2024-10-27 11:03:04; Aktualizacja: 22 godziny temu
Marek Papszun skreślił go z zaskoczenia. „Sytuacja, której się nie spodziewałem” Fot. Piotr Matusewicz / PressFocus
Patryk Krenz
Patryk Krenz Źródło: 365dniopilce.pl

W Rakowie Częstochowa zmieniło się sporo po powrocie Marka Papszuna. Miejsce w pierwszym zespole stracił Łukasz Zwoliński, który postanowił dołączyć do Wisły Kraków. W rozmowie z portalem 365dniopilce.pl przyznał, że był zaskoczony postawą klubu spod Jasnej Góry.

Łukasz Zwoliński po solidnych sezonach w Lechii Gdańsk dostał możliwość na dołączenie do Rakowa Częstochowa, który chwilę wcześniej celebrował tytuł mistrza Polski. Drużyna przejęta przez Dawida Szwargę szykowała się do rywalizacji w europejskich pucharach. Potrzebowała zatem wzmocnień.

Przy Limanowskiego postawiono więc na doświadczenie Zwolińskiego, który zaliczył prawie 250 występów w Ekstraklasie.

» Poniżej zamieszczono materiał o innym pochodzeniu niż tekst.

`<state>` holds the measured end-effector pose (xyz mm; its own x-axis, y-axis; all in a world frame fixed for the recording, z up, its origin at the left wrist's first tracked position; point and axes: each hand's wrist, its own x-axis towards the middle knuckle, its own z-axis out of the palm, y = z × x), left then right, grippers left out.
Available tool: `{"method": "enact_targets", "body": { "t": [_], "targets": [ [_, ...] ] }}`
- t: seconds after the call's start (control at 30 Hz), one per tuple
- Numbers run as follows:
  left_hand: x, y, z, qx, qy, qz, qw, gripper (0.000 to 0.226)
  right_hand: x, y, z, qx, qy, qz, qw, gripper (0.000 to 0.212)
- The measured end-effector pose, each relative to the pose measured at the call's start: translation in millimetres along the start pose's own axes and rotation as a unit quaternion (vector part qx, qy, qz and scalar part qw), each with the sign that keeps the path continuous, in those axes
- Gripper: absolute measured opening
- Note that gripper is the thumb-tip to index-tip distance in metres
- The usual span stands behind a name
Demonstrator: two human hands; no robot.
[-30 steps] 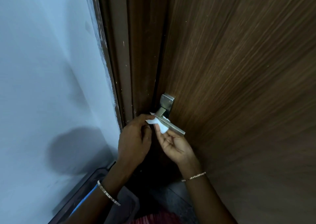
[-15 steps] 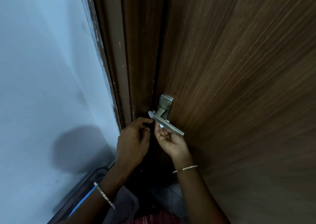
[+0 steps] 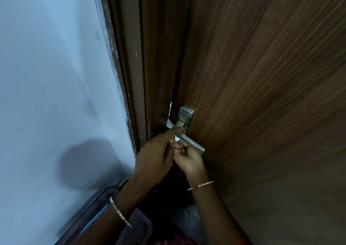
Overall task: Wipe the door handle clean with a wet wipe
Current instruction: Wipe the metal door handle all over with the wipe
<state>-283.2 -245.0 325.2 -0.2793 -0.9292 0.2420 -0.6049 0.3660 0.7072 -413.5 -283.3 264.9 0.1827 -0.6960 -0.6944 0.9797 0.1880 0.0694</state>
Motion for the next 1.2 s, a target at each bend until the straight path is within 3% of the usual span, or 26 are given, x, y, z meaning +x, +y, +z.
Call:
{"method": "enact_targets", "body": {
  "t": [0.23,0.33,0.53,0.97,1.07,1.2],
  "targets": [
    [5,10,7,0.126,-0.036,0.012,0.991,0.051,0,9,0,-0.051,-0.016,-0.021,0.998,0.006],
    [8,13,6,0.126,-0.033,0.009,0.991,0.045,-4,2,-8,-0.024,-0.035,-0.008,0.999,0.022],
    [10,14,7,0.109,-0.023,0.017,0.994,0.040,-22,-4,-6,-0.059,-0.017,-0.095,0.994,0.016],
    [2,5,6,0.079,-0.038,-0.004,0.996,0.053,-61,-10,-4,-0.070,-0.022,-0.132,0.989,0.025],
    [0,6,6,0.092,-0.036,-0.007,0.995,0.054,-78,-16,-3,-0.152,0.011,-0.182,0.971,0.018],
    [2,6,6,0.099,-0.035,0.001,0.994,0.047,-91,-7,-11,-0.273,0.061,-0.349,0.894,0.019]
  ]
}}
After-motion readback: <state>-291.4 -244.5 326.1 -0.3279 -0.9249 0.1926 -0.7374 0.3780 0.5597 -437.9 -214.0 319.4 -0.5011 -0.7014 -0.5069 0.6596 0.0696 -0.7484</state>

Przygoda 31-latka pod Jasną Górą nie potrwała długo. Po sezonie, okraszonym ośmioma golami, został skreślony przez Marka Papszuna. Ceniony szkoleniowiec po powrocie dał do zrozumienia, że nie liczy na wychowanka Pogoni Szczecin, odsuwając go od pierwszego zespołu.

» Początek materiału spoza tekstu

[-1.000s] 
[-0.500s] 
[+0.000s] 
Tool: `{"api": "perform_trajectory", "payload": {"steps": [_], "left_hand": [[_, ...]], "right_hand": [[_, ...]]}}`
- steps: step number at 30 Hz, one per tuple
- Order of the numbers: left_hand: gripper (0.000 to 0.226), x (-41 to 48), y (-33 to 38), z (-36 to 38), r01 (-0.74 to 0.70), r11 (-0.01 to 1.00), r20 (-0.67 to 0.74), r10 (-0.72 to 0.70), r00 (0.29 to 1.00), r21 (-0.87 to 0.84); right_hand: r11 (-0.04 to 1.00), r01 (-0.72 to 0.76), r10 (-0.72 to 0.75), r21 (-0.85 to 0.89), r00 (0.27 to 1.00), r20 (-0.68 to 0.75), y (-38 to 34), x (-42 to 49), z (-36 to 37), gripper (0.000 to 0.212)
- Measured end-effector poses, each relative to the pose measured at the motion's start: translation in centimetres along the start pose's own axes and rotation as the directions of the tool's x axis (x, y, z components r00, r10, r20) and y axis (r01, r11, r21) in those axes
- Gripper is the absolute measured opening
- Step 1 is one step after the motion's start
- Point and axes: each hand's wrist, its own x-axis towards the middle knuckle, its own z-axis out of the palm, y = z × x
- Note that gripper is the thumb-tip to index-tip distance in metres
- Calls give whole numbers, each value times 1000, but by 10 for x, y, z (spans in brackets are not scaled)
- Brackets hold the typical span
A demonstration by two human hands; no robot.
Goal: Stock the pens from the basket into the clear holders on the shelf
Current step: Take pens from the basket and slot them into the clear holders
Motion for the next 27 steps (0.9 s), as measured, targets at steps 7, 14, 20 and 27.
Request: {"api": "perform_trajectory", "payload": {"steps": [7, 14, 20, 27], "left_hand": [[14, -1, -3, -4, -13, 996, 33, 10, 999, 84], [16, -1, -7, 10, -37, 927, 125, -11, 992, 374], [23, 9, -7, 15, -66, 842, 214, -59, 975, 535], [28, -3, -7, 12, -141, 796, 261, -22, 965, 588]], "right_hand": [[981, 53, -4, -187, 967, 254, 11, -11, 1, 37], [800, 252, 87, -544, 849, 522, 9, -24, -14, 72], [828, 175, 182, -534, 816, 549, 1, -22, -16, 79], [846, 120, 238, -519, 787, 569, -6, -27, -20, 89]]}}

W końcu Zwoliński rozstał się definitywnie z „Medalikami”. Nie pozostał jednak na poziomie Ekstraklasy - zamiast tego wzmocnił pierwszoligową Wisłę Kraków. Po bardzo nieudanych początkach przy Reymonta zaczął w końcu grać na miarę oczekiwań.

Napastnik wrócił w rozmowie z portalem 365dniopilce.pl do rozstania z Rakowem. Przyznał otwarcie, że czuje ogromny niedosyt.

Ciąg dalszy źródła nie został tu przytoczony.